For the records below, copy exactly the span that begins at the line containing "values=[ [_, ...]" and stops after the line containing "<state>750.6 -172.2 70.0", minus any pictures.
Start of AVAILABLE DATA
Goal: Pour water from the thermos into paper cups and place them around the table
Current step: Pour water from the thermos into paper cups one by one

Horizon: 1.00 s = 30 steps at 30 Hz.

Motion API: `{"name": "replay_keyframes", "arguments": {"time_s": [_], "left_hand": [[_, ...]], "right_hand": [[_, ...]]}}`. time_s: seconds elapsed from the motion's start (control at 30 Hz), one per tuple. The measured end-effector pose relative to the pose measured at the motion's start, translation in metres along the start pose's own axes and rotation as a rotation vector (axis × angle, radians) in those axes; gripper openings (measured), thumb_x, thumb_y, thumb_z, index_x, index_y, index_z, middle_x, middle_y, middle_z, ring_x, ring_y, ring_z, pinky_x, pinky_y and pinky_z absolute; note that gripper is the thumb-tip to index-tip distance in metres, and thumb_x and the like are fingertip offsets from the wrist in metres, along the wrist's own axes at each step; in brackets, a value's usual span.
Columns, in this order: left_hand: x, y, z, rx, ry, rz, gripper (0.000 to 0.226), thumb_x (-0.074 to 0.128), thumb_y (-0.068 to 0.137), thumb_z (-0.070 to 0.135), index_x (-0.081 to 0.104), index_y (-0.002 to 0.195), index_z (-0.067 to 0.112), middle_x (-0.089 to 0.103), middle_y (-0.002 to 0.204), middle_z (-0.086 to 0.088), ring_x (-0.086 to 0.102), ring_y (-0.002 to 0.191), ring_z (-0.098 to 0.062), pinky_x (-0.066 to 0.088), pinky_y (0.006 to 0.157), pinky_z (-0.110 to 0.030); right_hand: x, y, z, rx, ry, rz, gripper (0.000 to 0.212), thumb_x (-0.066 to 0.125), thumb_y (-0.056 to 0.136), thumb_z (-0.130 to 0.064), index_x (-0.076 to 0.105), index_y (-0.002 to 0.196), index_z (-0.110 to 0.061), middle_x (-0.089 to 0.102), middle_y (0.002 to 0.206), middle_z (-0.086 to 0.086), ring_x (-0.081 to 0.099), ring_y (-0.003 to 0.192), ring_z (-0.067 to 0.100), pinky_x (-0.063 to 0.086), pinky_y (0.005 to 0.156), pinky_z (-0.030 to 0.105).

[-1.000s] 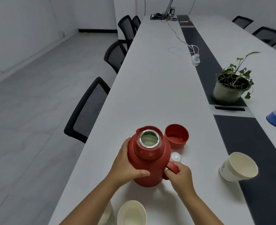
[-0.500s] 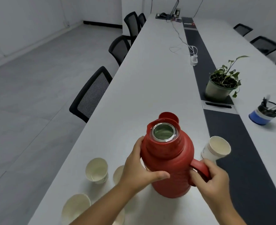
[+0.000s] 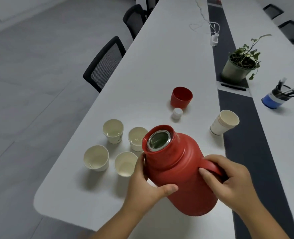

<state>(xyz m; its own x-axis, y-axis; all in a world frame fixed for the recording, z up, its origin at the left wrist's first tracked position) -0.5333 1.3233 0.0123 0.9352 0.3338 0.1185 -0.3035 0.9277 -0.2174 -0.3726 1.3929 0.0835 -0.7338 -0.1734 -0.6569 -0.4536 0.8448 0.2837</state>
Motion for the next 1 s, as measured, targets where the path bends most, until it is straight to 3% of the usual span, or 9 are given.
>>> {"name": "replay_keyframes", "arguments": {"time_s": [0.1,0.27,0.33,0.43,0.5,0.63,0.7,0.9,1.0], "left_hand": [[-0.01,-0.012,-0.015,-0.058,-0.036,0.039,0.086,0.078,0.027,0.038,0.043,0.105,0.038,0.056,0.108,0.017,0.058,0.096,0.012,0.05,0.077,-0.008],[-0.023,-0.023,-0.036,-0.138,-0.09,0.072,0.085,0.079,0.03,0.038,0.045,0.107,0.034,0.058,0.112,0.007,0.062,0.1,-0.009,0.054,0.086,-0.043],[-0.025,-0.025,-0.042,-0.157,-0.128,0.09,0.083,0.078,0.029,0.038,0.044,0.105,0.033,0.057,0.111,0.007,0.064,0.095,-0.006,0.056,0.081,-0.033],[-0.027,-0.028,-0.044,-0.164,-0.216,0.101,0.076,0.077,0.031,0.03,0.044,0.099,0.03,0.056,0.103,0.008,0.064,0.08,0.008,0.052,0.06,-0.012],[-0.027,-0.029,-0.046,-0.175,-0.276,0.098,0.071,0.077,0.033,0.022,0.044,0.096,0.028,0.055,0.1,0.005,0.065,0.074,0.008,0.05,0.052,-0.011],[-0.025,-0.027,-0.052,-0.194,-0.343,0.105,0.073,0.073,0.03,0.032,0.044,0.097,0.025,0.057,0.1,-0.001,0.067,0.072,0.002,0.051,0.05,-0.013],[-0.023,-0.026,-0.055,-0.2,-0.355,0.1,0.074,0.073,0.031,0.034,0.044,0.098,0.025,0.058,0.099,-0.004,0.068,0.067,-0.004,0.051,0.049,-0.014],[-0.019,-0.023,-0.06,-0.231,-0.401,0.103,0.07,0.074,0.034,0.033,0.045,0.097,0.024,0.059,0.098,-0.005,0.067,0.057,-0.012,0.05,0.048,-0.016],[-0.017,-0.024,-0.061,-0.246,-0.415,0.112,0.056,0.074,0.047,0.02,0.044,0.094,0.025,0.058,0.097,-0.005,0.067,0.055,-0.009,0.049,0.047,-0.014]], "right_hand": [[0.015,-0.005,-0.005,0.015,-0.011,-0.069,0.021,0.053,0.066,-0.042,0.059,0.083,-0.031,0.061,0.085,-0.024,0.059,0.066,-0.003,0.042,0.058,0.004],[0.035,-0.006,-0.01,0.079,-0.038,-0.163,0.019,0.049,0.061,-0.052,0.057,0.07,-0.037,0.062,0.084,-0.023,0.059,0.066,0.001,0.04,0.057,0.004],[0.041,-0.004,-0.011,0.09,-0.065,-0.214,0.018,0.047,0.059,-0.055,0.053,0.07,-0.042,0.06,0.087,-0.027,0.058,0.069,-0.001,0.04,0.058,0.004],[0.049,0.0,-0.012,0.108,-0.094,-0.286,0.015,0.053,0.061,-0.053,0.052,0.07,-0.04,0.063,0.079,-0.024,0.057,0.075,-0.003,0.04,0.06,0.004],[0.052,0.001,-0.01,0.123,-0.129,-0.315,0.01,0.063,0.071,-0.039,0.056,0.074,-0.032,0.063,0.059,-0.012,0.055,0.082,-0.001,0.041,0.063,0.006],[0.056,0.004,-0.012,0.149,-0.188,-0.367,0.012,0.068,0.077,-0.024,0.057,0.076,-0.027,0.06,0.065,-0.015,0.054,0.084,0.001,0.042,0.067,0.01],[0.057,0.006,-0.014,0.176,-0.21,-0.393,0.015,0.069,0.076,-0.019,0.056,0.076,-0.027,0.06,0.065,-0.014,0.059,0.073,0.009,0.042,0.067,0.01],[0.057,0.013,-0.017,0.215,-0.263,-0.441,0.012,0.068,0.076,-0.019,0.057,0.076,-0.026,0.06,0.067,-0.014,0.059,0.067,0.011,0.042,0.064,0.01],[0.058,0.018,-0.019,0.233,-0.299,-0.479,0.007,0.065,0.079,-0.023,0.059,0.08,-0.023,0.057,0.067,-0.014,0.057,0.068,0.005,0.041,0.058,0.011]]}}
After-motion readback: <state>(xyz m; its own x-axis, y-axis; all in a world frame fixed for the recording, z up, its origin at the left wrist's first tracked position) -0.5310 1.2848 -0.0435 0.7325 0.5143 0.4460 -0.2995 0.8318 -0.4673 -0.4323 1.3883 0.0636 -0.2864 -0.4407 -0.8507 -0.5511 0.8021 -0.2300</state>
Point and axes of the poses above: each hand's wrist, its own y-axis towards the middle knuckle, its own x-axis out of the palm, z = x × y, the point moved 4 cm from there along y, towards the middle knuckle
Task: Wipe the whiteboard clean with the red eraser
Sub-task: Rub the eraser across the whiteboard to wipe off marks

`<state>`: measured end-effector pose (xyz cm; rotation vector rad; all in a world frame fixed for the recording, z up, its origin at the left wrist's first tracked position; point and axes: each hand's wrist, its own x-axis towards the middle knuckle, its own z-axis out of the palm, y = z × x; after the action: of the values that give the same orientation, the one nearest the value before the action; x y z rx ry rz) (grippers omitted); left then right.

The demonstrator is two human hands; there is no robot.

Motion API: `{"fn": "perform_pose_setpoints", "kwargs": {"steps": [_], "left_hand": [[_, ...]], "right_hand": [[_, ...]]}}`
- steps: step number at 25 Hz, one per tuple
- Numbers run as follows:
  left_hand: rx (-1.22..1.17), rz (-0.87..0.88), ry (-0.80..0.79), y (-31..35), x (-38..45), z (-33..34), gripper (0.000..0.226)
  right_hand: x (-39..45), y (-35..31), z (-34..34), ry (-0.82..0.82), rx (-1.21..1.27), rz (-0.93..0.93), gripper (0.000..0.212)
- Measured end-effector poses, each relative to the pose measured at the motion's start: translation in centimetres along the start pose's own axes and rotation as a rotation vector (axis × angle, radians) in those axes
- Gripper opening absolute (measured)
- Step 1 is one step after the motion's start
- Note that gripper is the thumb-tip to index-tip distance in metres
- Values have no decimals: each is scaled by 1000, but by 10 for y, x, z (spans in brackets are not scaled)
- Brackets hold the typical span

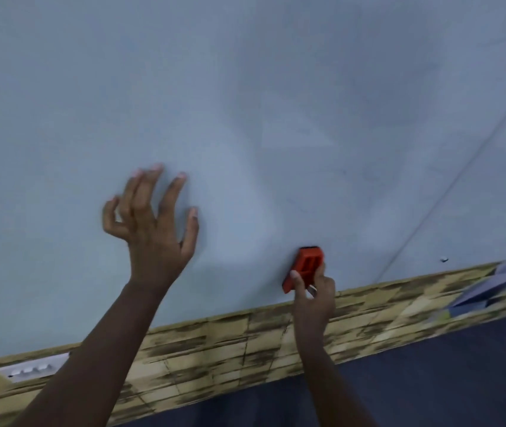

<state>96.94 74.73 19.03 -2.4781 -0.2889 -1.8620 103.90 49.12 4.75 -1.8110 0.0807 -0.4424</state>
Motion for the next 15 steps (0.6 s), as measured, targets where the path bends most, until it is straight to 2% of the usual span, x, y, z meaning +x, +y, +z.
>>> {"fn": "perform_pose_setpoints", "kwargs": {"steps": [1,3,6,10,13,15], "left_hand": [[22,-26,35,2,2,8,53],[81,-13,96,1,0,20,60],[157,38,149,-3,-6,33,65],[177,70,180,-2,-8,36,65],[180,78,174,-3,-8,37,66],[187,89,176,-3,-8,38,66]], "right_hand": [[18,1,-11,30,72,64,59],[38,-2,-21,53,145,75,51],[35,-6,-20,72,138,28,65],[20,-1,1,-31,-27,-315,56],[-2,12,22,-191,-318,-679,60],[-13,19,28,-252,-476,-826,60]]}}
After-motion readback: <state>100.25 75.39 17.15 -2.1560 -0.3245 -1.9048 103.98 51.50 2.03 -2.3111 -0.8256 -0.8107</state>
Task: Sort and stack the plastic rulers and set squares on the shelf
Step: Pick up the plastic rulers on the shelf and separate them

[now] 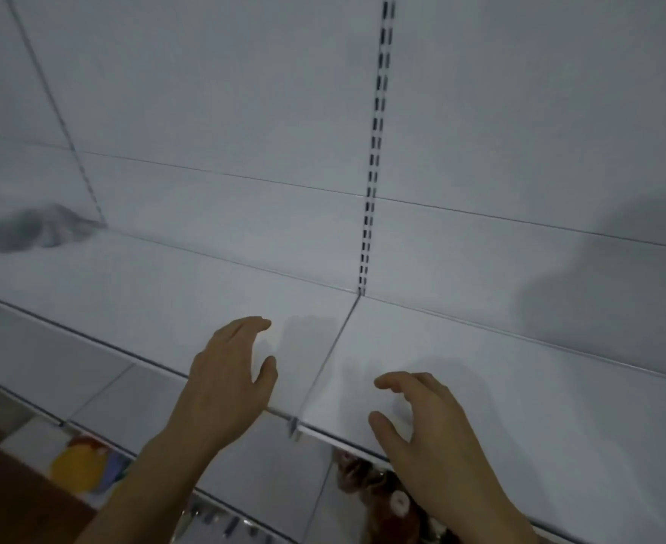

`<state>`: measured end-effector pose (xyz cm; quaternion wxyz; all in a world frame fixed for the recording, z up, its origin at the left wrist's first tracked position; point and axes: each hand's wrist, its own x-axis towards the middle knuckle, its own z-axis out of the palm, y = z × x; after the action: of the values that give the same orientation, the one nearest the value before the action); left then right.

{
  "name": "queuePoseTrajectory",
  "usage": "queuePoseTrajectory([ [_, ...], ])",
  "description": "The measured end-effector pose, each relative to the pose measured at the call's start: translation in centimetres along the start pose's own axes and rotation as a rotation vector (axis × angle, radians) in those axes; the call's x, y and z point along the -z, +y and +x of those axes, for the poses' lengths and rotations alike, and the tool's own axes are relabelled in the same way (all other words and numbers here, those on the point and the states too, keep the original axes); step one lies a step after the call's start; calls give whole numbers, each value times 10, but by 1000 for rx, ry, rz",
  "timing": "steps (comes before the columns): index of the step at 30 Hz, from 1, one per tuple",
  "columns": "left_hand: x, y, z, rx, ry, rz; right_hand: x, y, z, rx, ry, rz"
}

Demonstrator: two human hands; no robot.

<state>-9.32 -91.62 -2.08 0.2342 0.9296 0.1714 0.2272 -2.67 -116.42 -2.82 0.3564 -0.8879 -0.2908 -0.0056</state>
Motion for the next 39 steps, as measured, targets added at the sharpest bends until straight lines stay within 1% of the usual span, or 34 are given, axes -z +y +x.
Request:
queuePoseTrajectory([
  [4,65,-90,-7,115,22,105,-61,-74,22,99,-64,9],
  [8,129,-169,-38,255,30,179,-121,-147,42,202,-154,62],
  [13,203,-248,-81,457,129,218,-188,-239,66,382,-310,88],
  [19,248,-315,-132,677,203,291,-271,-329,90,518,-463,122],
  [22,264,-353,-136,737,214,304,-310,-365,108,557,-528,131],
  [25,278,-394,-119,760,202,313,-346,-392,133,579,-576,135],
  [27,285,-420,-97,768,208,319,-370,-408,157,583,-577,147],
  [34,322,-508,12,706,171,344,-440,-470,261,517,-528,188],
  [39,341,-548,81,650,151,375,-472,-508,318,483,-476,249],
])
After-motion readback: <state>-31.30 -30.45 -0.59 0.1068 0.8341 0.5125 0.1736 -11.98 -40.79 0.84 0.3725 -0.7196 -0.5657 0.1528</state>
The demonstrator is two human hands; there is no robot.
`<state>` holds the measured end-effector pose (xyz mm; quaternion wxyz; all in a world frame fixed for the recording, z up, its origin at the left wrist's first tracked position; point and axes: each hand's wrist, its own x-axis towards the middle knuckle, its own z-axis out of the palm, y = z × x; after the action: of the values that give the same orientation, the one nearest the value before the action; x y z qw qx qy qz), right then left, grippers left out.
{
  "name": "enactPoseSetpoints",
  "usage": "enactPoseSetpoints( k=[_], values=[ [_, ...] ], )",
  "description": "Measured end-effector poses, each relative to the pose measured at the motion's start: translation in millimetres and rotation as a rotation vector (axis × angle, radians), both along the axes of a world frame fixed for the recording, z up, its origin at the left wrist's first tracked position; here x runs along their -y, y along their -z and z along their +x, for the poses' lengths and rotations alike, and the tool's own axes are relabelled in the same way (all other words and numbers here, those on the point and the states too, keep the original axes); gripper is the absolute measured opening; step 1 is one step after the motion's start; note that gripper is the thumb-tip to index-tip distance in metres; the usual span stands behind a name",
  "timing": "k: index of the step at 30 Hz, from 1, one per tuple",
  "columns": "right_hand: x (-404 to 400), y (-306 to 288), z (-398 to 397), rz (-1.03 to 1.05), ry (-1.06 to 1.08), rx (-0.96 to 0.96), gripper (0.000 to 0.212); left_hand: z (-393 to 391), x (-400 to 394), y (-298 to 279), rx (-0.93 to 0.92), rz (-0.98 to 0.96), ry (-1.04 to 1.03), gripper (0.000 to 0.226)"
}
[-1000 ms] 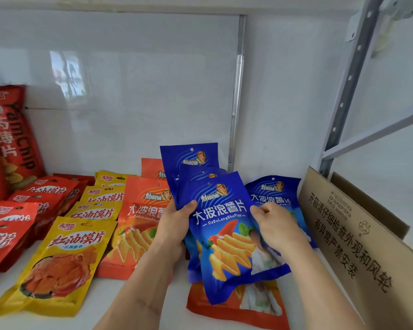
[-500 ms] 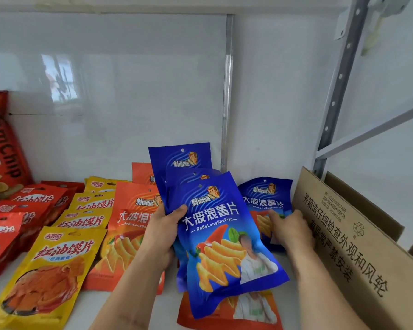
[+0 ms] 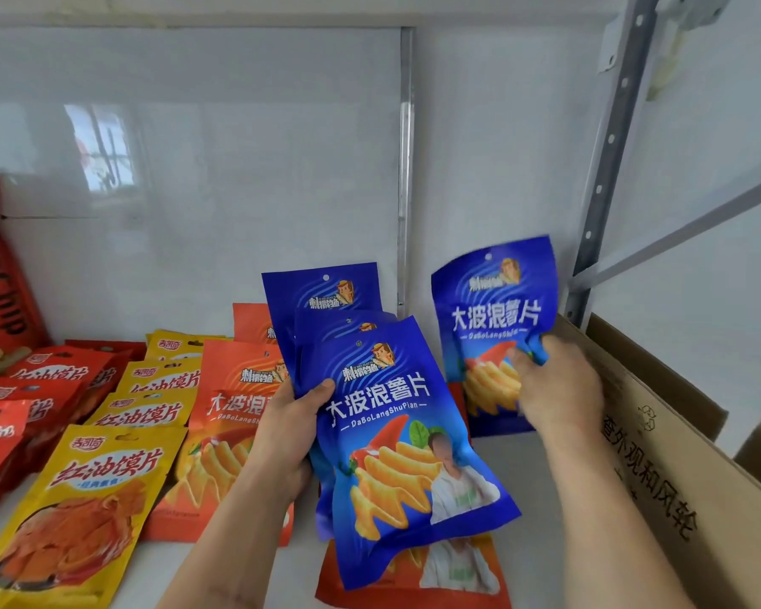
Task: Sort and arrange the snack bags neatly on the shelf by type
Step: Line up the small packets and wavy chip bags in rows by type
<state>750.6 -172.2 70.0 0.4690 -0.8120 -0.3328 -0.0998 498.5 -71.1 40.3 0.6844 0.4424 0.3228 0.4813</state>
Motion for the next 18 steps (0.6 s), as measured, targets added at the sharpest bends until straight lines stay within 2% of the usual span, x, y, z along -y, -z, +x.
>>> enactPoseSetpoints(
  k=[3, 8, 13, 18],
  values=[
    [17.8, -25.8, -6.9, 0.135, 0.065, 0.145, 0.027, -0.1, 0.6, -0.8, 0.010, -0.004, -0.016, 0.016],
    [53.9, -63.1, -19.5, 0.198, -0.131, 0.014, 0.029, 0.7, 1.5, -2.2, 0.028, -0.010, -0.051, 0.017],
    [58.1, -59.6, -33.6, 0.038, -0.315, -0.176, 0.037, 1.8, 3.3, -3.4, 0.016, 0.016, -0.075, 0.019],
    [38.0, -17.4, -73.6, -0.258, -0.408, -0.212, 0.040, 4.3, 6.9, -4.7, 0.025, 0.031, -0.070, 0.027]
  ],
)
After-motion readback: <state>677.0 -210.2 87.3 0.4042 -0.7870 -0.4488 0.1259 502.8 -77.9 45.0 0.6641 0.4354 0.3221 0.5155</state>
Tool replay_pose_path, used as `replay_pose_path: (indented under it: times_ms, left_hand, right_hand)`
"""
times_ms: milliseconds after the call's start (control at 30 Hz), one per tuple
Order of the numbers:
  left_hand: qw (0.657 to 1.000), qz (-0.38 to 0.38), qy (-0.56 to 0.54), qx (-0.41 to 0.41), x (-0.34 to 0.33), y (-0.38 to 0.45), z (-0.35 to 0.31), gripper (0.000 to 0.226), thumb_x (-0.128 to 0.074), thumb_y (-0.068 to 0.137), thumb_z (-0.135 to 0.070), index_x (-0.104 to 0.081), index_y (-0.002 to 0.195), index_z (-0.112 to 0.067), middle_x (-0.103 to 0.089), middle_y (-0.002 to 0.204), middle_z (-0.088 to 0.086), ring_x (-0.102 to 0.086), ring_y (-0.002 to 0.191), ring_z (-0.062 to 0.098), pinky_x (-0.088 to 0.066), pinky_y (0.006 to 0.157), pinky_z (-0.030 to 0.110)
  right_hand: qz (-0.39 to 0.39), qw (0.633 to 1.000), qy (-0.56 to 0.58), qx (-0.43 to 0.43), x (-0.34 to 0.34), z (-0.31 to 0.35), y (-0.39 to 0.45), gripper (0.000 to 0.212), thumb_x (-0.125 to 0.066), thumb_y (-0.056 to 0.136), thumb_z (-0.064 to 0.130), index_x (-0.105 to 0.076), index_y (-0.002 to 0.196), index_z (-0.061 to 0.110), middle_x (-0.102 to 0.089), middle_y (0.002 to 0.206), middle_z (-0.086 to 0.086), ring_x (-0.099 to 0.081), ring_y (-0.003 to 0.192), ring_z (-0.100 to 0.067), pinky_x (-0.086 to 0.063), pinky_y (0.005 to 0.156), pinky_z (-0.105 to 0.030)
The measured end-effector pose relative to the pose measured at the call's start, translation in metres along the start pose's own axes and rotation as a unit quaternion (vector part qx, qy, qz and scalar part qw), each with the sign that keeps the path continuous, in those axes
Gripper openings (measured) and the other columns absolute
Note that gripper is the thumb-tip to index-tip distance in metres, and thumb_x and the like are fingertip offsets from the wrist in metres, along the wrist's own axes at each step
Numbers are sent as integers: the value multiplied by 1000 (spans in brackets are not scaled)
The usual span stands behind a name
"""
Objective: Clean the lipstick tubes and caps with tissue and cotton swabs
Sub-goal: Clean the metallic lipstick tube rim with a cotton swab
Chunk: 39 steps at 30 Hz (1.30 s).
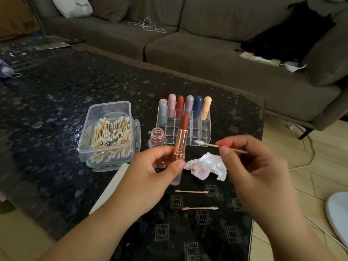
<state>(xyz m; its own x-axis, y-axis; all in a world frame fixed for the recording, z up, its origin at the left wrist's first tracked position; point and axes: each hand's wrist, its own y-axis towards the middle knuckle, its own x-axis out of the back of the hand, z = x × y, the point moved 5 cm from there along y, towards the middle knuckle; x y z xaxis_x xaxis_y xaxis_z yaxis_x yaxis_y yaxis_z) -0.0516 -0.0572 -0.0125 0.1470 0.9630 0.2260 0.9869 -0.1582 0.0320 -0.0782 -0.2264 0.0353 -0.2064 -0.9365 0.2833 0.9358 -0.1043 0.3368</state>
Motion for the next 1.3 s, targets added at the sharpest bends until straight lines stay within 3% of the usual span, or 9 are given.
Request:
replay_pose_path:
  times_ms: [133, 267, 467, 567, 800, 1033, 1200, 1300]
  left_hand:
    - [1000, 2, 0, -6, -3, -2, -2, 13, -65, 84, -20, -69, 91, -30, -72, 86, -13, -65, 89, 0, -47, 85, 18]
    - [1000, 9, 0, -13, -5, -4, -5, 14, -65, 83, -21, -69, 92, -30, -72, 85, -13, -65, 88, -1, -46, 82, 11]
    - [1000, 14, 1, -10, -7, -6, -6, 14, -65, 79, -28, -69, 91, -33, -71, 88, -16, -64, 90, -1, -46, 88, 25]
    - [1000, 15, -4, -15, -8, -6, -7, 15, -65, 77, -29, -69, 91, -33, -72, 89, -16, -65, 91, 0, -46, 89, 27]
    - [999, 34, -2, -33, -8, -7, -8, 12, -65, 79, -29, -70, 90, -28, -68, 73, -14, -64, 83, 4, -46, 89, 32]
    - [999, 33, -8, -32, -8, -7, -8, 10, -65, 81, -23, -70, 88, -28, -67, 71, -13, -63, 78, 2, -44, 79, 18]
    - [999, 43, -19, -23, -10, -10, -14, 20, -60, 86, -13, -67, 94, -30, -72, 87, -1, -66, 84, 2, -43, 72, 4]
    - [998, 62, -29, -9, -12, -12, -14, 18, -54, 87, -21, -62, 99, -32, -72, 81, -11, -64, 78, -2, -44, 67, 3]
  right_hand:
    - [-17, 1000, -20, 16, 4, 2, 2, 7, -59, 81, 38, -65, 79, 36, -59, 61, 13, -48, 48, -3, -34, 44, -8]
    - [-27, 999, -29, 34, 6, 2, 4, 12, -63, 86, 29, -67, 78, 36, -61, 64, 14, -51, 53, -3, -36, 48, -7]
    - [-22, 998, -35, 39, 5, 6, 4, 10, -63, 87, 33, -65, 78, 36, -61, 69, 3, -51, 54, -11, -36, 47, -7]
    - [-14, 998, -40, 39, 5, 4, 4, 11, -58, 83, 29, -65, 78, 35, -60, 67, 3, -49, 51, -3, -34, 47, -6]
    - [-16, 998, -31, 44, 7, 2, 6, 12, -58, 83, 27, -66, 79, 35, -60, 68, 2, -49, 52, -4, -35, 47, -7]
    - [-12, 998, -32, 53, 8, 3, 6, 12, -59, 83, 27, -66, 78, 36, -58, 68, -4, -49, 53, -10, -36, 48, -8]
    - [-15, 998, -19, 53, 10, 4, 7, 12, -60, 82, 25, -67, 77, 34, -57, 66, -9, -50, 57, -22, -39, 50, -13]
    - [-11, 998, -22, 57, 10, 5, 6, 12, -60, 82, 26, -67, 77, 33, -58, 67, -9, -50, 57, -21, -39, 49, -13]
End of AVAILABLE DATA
▸ WRITTEN ANSWER
  "usage": "enactPoseSetpoints( k=[_], values=[ [_, ...] ], )",
  "description": "Measured end-effector poses, each relative to the pose measured at the motion's start: translation in millimetres and rotation as a rotation vector (axis × angle, radians), both along the axes of a world frame fixed for the recording, z up, its origin at the left wrist's first tracked position; here x runs along their -y, y along their -z and z along their +x, for the poses' lengths and rotations alike, and the tool's own axes are relabelled in the same way (all other words and numbers here, those on the point and the states too, keep the original axes); gripper is the absolute measured opening; step 1 is one step after the motion's start; note that gripper is the thumb-tip to index-tip distance in metres; the usual span stands behind a name",
  "timing": "k: index of the step at 30 Hz, from 1, one per tuple",
  "columns": "right_hand: x (-404 to 400), y (-306 to 288), z (-398 to 397), rz (-1.03 to 1.05), ry (-1.06 to 1.08), rx (-0.96 to 0.96), gripper (0.000 to 0.212); left_hand: z (-393 to 391), x (-400 to 394), y (-298 to 279), rx (-0.93 to 0.92), rz (-0.98 to 0.96), ry (-1.04 to 1.03), gripper (0.000 to 0.226)"
}
[-1000 ms] 
[-500 ms] 
[+0 ms] 
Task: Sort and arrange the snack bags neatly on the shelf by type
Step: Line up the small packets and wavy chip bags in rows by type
<state>750.6 -172.2 70.0 0.4690 -0.8120 -0.3328 -0.0998 498.5 -71.1 40.3 0.6844 0.4424 0.3228 0.4813</state>

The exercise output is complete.